Consumers love shopping online, but they haven’t completely abandoned brick-and-mortar stores. In fact, they’ve incorporated in-store experiences into their overall shopping experience. Fifty-six percent of respondents in one study reported that they look at a product at a store before buying it online later.
This strategy is known as “showrooming”, and it can be a good thing. If a customer interacts with the product and decides to purchase it off your store’s website later, that’s fine. It’s a delayed win. But then there’s also the possibility that someone checks out the product in-store only to buy it from another store’s website. Since brick-and-mortar stores have overhead to think about, their prices will be higher than many online alternatives.
Retailers have two options.
They can either reject showrooming and put measures in place to prevent it, or they can embrace showrooming as a strategy for building brand loyalty and encouraging purchases. As you can imagine, the latter is the way to go.
What You Shouldn’t Do About Showrooming
Some retailers have taken a defensive approach to showrooming. One store owner in Australia put up a sign telling customers that everyone would be charged a $5 “browsing fee”. People who made a purchase would have this fee deducted off their balance.
All this does is make existing customers resentful and potential customers uncomfortable. Showrooming isn’t going away anytime soon. In truth, it’s a welcome opportunity for store owners to win customers in person instead of trying to woo them from behind a computer screen.
Why Showroomers Deserve Special Attention From Retailers
While showroomers sound like pesky browsers to shoo away, they’re actually a special breed of consumer.
Showroomers actively engage with brands and are primed to be enthusiastic brand advocates. One IBM study found that 58 percent of showroomers visit online communities multiple times a day and more than half write a positive review. In other words, these are consumers who spend a significant amount of time learning about products and reviewing them.
Additionally, they’re more likely to share an outstanding in-store experience. Displays, demos, and interactive events are the sorts of the things that will draw consumers away from e-commerce platforms and into stores. If you create an experience worth sharing, these are the consumers who will gladly share it.
Strategies for Making The Most of Showrooming
Create a digital experience.

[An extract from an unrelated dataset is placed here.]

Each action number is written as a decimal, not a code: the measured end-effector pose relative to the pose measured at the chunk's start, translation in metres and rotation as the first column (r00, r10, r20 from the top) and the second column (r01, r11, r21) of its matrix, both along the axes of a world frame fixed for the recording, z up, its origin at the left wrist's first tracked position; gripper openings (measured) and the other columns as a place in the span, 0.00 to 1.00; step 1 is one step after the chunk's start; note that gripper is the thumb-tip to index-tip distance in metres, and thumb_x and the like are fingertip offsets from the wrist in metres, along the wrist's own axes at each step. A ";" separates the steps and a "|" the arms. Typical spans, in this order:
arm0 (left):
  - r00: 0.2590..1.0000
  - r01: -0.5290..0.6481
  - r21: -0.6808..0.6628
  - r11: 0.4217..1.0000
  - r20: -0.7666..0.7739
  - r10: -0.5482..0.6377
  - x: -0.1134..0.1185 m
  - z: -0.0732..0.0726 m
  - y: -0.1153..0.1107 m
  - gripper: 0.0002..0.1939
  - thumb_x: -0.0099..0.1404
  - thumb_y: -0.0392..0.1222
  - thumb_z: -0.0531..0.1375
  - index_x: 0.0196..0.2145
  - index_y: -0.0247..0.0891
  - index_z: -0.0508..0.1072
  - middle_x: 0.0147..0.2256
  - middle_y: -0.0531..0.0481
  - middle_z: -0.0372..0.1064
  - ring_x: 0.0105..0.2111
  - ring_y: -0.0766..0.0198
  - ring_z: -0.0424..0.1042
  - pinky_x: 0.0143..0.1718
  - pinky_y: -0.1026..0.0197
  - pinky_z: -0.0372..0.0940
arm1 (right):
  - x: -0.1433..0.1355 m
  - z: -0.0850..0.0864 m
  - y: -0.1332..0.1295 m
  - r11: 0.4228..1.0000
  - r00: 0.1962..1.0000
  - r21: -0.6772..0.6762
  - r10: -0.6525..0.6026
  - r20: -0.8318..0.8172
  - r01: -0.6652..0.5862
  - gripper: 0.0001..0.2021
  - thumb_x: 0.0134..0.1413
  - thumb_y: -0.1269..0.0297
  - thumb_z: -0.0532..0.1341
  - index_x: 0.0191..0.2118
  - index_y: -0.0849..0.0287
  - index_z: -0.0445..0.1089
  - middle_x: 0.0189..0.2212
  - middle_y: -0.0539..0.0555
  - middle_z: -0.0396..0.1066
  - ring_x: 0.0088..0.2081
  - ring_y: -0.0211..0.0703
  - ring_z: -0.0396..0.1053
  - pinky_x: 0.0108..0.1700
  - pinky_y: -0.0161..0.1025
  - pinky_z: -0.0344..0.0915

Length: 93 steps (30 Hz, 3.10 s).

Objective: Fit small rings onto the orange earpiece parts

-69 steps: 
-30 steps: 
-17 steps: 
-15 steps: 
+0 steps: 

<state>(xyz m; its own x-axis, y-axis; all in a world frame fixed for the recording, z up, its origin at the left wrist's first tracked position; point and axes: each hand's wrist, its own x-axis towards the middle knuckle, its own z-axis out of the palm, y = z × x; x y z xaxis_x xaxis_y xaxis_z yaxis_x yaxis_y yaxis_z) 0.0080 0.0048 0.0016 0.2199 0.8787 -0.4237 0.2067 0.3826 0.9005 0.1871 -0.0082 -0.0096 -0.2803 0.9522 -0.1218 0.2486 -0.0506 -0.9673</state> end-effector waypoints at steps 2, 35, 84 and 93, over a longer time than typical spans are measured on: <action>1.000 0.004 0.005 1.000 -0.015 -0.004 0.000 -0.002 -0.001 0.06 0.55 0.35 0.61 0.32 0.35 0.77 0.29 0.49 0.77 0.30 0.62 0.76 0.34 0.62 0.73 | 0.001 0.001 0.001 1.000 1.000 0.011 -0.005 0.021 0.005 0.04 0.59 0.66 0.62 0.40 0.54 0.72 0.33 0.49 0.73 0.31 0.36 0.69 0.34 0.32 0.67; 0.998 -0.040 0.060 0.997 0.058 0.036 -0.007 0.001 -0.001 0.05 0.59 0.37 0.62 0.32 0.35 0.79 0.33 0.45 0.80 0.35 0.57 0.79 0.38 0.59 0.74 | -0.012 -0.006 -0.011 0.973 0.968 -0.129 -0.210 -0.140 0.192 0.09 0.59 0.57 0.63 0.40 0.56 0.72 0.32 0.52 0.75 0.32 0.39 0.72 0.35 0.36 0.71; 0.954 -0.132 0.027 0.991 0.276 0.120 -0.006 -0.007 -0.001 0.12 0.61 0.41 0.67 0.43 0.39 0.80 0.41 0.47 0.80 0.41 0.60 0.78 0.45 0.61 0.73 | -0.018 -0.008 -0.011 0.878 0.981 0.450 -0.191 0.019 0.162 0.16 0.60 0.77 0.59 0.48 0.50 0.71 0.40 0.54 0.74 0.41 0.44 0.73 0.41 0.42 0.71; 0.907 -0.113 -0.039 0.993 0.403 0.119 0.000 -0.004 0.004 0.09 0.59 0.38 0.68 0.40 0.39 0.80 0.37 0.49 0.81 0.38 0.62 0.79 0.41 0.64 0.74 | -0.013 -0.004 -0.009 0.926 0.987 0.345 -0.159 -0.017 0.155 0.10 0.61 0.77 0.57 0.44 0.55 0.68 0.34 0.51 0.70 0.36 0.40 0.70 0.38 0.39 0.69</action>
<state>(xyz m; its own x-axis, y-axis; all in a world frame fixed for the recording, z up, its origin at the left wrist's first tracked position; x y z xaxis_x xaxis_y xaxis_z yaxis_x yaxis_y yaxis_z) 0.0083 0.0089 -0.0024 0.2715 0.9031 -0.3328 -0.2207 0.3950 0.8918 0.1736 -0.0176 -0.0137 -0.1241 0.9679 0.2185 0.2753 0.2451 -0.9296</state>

Embrace showrooming in its entirely. Turn your store into a place where consumers want to hang out and learn about your product. This is the approach Marks & Spencer took when they equipped their stores with high resolution televisions, free WIFI, and virtual counters.
Develop unique products. You can’t be undercut if no one else is selling the same thing. While a retailer’s ability to do this ultimately depends on the kind of business they run, those that can have a chance to offer something completely different from the competition and also reinforce their brand.
Set up an online sister store. You know the saying: If you can’t beat ‘em, join ‘em. Build an online store. This doesn’t mean you should tear down your brick-and-mortar operation. Rather, you create an omnichannel shopping experience that offers a seamless online/offline experience. Give customers the option of browsing your store inventory, purchase online, pick-up and return in-store – essentially breaking down the boundaries between the online and offline channels. This ensures customers buy from you whether it’s at a till or a computer.
Offer store delivery. On the flip side, there’s a phenomenon called webrooming. Consumers check out a product online and then make the purchase in store. Offer in-store delivery (i.e. products shipped for free to the store for pick-up instead of for a fee to the customer’s house) to take advantage of webrooming to offset showrooming.
Offer in-store discounts. This one is obvious. If you want to get people to your store, offer discounts that are only available in person. While you’ll never be able to offer the across-the-board discounts online retailers can, you can strategically promote certain products with exclusive in-store offers.
Blocking the WIFI or charging customers to browse are not sustainable strategies. All that will do is alienate customers. Instead, embrace change and find ways to use shifts in consumer behaviour to your advantage.